Producing the Excellence Line also requires manual assembly work. Shpresim Balazi installs the appliance doors. This task calls for precise manual work and a keen eye.
At precisely half past six every morning, Shpresim Balazi stands on the ground floor of the factory hall at the Zug site and puts on his gloves. His workstation is on the assembly line for steam cookers and ovens where, together with a colleague, he manually installs doors into the appliances.
The modern assembly plant with smart assistance systems and a high degree of automation technology was newly designed and installed for producing the Excellence Line. Thanks to the platform concept, Advanced Line appliances can also use this production line. For the employees in pre-assembly and assembly, it’s a whole new working environment. They were all able to contribute their ideas at the planning stage to make it safe, ergonomic and efficient for all. Thanks to his many years of experience, Shpresim Balazi was also able to explain what equipment he needed and what would make his work easier.

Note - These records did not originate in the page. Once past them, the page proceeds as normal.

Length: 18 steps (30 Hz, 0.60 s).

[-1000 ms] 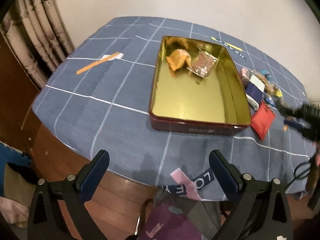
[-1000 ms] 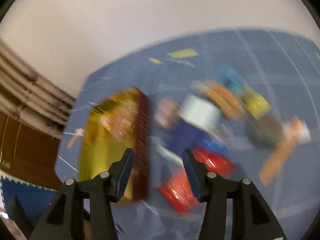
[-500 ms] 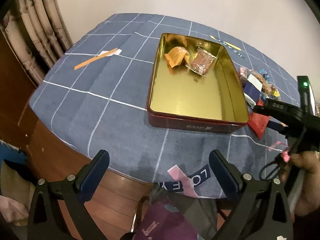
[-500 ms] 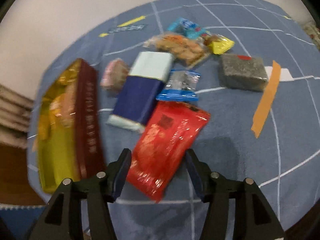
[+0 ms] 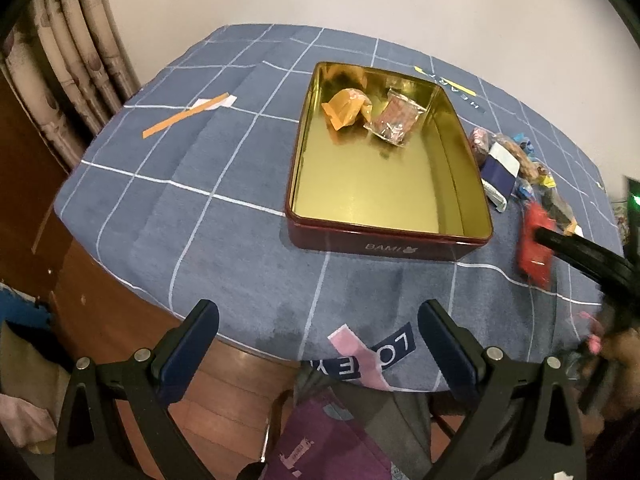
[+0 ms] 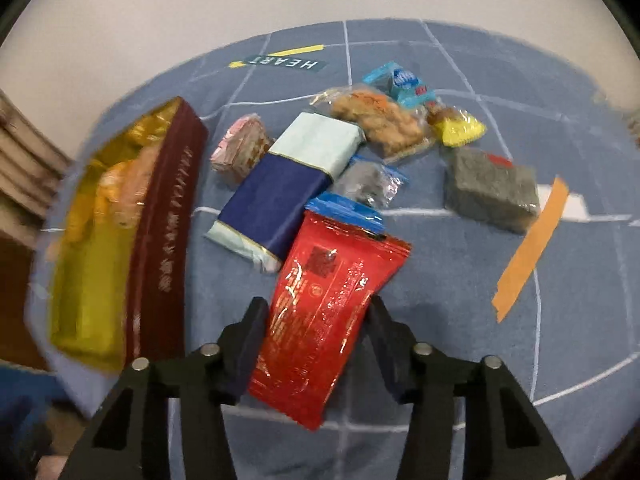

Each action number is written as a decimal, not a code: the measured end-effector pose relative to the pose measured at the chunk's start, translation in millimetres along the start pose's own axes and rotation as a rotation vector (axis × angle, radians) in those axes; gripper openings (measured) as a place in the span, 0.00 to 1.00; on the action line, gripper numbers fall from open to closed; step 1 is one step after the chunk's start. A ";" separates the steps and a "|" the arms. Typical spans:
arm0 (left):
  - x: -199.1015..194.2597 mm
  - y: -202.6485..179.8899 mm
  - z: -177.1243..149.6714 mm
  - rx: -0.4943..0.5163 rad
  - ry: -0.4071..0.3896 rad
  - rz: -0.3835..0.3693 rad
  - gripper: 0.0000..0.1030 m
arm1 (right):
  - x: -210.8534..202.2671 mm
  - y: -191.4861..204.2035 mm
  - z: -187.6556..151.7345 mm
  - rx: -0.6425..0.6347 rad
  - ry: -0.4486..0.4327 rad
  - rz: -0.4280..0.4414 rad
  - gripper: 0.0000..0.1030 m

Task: Organize snacks
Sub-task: 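Grasp the red wrapped snack with the right gripper and lift it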

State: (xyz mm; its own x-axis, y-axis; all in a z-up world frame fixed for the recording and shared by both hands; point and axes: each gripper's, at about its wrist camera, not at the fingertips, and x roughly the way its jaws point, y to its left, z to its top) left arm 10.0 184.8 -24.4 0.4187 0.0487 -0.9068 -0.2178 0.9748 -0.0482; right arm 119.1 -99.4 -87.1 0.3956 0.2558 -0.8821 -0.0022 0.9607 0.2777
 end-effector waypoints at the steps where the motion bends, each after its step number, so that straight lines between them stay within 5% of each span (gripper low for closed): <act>1: -0.5 -1.4 -0.5 0.004 -0.004 0.000 0.96 | -8.3 -10.1 -5.4 0.000 -0.009 0.024 0.44; 3: -0.9 -5.3 -1.5 0.014 -0.011 -0.001 0.96 | -36.8 -33.4 -15.0 -0.002 -0.057 0.055 0.44; 11: -22.3 -51.1 -11.5 0.198 -0.114 -0.060 0.96 | -98.4 -148.8 -33.0 0.118 -0.153 -0.083 0.44; 18: -49.4 -121.8 7.1 0.344 -0.135 -0.327 0.96 | -94.7 -224.8 -43.8 0.168 -0.163 -0.197 0.44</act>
State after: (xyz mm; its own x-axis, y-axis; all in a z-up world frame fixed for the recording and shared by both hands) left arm 22.1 65.2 29.2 0.5320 -0.2658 -0.8039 0.2382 0.9581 -0.1592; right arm 41.9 -334.8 -82.6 0.5159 0.0326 -0.8560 0.2359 0.9552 0.1785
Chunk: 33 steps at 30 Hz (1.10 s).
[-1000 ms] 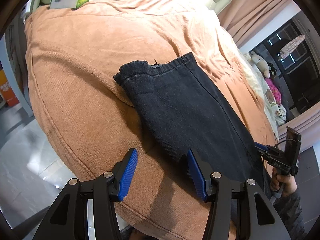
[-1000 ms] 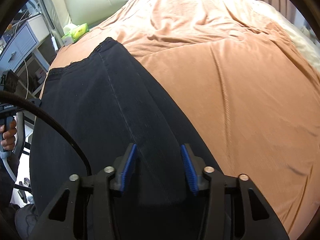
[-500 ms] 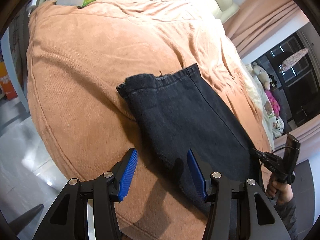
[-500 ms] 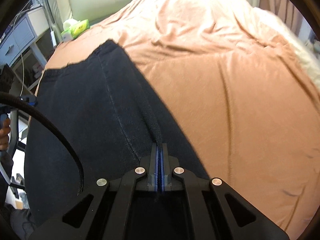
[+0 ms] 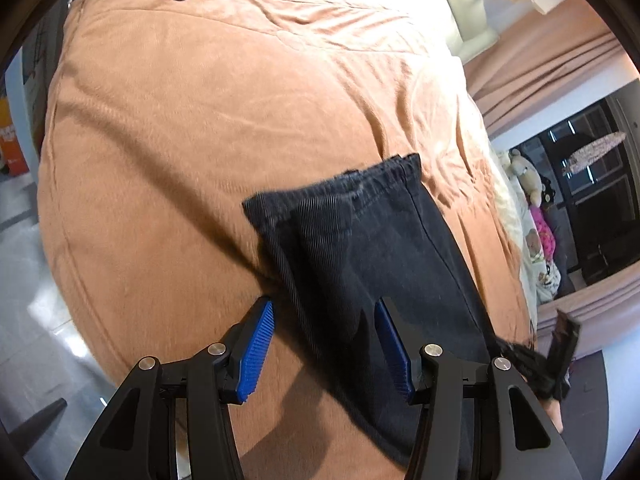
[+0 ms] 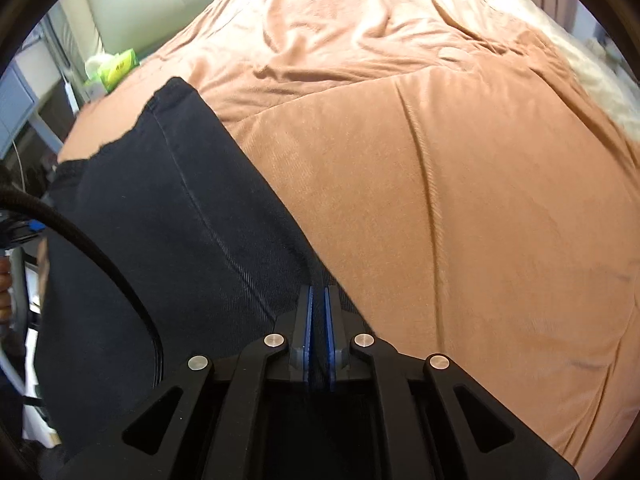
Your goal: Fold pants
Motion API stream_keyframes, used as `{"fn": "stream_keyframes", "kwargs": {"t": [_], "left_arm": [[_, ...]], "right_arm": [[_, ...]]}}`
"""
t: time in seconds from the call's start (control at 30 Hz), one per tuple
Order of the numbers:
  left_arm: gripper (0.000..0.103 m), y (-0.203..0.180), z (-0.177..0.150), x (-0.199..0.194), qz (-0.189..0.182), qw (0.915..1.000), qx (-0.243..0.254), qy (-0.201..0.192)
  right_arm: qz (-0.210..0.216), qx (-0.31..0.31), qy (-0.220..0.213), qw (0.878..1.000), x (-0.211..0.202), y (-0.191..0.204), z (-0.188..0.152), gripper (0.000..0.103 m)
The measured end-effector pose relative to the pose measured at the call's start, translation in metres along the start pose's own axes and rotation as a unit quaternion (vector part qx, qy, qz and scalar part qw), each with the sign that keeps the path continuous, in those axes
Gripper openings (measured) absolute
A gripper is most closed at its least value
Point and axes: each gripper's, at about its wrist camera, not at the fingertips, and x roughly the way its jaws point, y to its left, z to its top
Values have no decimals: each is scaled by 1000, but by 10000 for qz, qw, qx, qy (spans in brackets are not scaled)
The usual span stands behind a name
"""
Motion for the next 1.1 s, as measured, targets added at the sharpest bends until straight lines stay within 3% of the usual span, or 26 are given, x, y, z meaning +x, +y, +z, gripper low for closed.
{"fn": "stream_keyframes", "kwargs": {"t": [0.03, 0.07, 0.1, 0.17, 0.37, 0.43, 0.5, 0.63, 0.7, 0.8, 0.9, 1.03, 1.1], "left_arm": [[42, 0, 3, 1, 90, 10000, 7, -35], [23, -2, 4, 2, 192, 9998, 33, -36], [12, -2, 6, 4, 261, 9997, 40, -5], [9, -1, 8, 1, 147, 9999, -26, -44], [6, -9, 12, -6, 132, 9998, 111, -135], [6, -13, 14, -5, 131, 9997, 134, -156], [5, -14, 16, -5, 118, 9997, 136, -170], [5, -18, 18, -5, 113, 9996, 149, -208], [5, -18, 18, -7, 96, 9996, 128, -230], [5, -19, 19, -12, 30, 9995, 103, -313], [5, -21, 20, -11, 73, 9994, 107, -314], [5, -14, 20, -5, 95, 9996, -24, -277], [5, -11, 20, -2, 83, 9997, -94, -205]], "right_arm": [[2, -13, 2, 10000, -5, -2, -5, 3], [5, -26, 22, 10000, -10, -5, -9, 3], [16, -28, 48, 10000, -14, -10, -12, 4], [33, 36, 163, 9999, -19, -18, -25, 8], [74, 161, 451, 9988, -32, -37, -51, 11], [53, 101, 498, 9987, -35, -40, -51, 16], [-19, 98, 502, 9987, -38, -42, -56, 28], [-201, 13, 573, 9982, -40, -41, -63, 28], [-211, -66, 583, 9981, -39, -36, -62, 0], [-573, -153, 386, 9975, -50, -32, -53, 0], [-677, -44, 348, 9971, -54, -35, -44, 0], [-1082, 66, 505, 9928, -21, -35, -42, 0], [-1065, 247, 497, 9928, -10, -36, -44, 0]]}}
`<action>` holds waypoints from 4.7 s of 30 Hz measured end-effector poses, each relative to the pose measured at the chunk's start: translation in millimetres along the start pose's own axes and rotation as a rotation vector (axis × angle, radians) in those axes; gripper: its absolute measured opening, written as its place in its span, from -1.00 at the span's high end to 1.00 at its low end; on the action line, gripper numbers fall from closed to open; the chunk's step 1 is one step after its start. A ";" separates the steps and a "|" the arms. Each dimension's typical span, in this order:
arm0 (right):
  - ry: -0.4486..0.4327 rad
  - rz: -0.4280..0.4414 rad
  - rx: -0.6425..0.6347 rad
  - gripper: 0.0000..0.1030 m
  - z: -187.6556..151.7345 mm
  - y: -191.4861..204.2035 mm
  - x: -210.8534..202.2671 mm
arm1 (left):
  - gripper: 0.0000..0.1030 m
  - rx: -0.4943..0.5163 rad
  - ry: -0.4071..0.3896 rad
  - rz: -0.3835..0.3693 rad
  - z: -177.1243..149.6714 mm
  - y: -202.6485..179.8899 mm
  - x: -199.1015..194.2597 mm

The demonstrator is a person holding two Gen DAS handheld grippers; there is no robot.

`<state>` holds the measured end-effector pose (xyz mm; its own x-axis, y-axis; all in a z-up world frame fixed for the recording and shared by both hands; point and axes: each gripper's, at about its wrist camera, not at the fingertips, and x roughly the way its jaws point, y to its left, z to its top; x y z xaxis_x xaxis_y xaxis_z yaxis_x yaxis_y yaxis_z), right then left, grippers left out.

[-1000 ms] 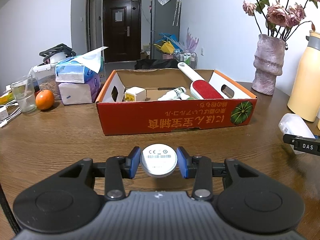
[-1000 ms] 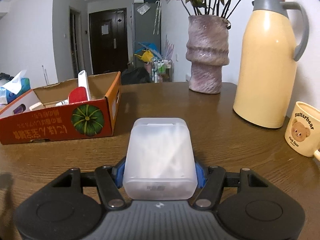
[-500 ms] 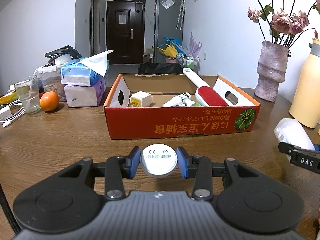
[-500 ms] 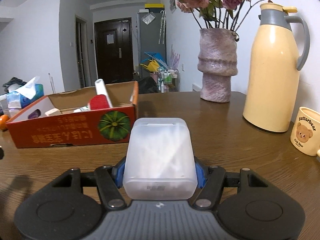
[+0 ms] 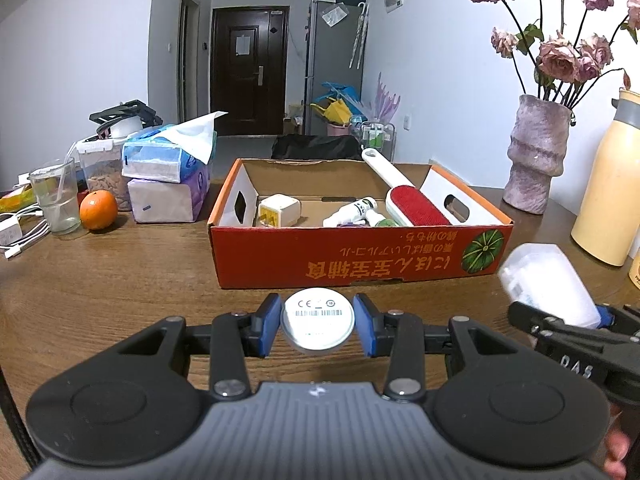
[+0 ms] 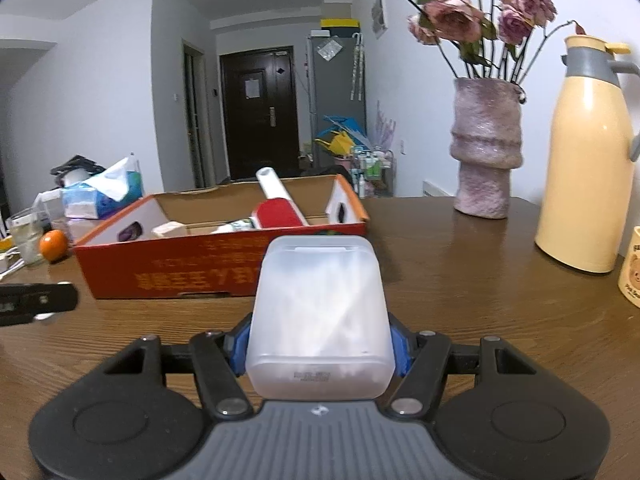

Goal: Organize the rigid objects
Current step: 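Carry the white puck and frosted plastic box over the cardboard box, then open both tools to drop the puck and plastic box into the box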

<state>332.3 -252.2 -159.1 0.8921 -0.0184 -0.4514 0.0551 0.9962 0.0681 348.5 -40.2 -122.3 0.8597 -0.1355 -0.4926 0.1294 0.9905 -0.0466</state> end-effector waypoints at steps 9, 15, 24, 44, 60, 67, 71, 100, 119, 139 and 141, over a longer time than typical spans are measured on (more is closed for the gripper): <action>-0.026 0.045 -0.008 -0.23 3.2 27.1 -10.6 | 0.21 -0.014 -0.016 -0.004 4.7 2.8 -4.8; -0.040 0.064 -0.010 -0.23 6.3 38.0 -14.4 | 0.21 -0.021 -0.022 0.003 8.0 3.9 -5.3; -0.054 0.072 -0.011 -0.23 14.2 44.7 -12.4 | 0.21 -0.038 -0.038 0.028 16.4 8.0 -2.0; -0.110 0.085 0.006 -0.23 41.2 48.8 13.4 | 0.21 -0.070 -0.076 0.054 45.6 8.1 24.5; -0.116 0.102 0.007 -0.23 56.8 52.4 54.3 | 0.21 -0.085 -0.088 0.077 67.2 8.6 62.7; -0.120 0.100 0.007 -0.23 62.5 52.6 66.3 | 0.21 -0.082 -0.091 0.081 74.7 7.6 76.1; -0.121 0.097 0.007 -0.23 66.3 53.6 72.3 | 0.21 -0.081 -0.095 0.082 78.5 6.8 82.9; -0.117 0.088 -0.020 -0.23 91.7 56.0 139.6 | 0.21 -0.059 -0.098 0.114 103.5 11.9 135.4; -0.102 0.077 -0.048 -0.23 99.3 59.0 163.8 | 0.21 -0.065 -0.080 0.119 113.5 23.1 161.4; -0.072 -0.015 -0.015 -1.00 103.9 44.0 166.2 | -1.00 -0.063 -0.078 0.181 111.5 28.9 161.9; -0.072 -0.013 -0.015 -1.00 103.6 43.7 165.5 | -1.00 -0.063 -0.079 0.182 111.5 28.9 162.0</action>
<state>528.9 -220.5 -138.6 0.9215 -0.0370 -0.3866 0.0605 0.9970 0.0487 546.7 -36.2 -106.5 0.9023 0.0469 -0.4285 -0.0607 0.9980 -0.0186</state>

Digital display system for highly variable production
Born in North Macedonia, Shpresim Balazi moved to Switzerland when he was ten. He has been working for V-ZUG AG for eight years now. “Yeah, time flies”, he says with a smile. To begin with, he worked on the production line for washing machines and tumble dryers, installing the bases. He then worked in pre-assembly. He has recently started installing the doors on steam cookers and ovens.
1 February 2021 marked the official start date for the production of the Excellence Line. “It was a little hectic in the beginning”, he remembers. “First we had to see where the right components were, and which ones we were installing where. It was very interesting to see the very first finished appliance.” For the doors, the assemblers work in pairs. The first production step involves preparing the appliance – springs and screws are attached and handles are screwed on. Then the appliance is returned to the line and the second step involves mounting the glass and seals.
The experienced assemblers use a digital display system to see which appliance model from which product line is approaching their assembly station. Production varies widely. Ovens and steam cookers, Excellence Line and Advanced Line are all built to order. Sometimes the models keep changing; sometimes several of the same type follow one another. The door assemblers need to think quickly and flexibly and prepare everything properly in line with the display, then install the doors and send the appliance off for the final inspection.
Attention to detail defines the quality
Why are the appliance doors installed manually and not in an automated process? Door assembly itself is quite simple: clamp the hinges into the opening and pull the brackets forwards. “However, you have to be very observant and pay attention to every detail. The glass must not have any scratches, stains or marks – this is what defines the quality”, explains Shpresim Balazi. “It’s like when you’re buying a car: you need to check the paintwork and glass extremely carefully.” This process cannot be done on an automated line. After all, at V-ZUG, Swiss Made is a clear promise of quality.
Aside from which, not all of the doors in the various appliance models are the same. The double-glazed doors of the Excellence Line constitute the main difference. These premium doors consist of two pieces of glass – one outer and one inner – with a seal in between. Handle-free doors with AutoDoor are also new. “You certainly need to be strong to install them”, says the assembler. “But a good eye for detail and care are most important when it comes to quality control.” He wears work gloves to protect the mirrored glass from fingerprints, and also to make sure the glass doesn’t slip out of his grasp.
200 doors installed every day
The 42-year-old uses his hands at work, but enjoys kicking a ball around in his free time. He actively played football himself and then also coached juniors. But two years ago, he gave up his coaching role, as there was little time left for family at the weekend and alongside work. Shpresim Balazi lives with his wife and two children in Kriens.
He now has more time for them during the week, too. He works at V-ZUG during the day until four o’clock in the afternoon. He and his colleague install around 200 doors every day. But the capacity can and will be expanded. What makes him most happy or proud? “Everything!”, he replies, without hesitation. It’s a good feeling, knowing you’re helping customers to receive a great product.
In his language, the name “Shpresim” means “hope”. His own hopes are for “Health. a healthy, happy family.” The door assembler smiles. “And that I can continue to do a good job for a long time.”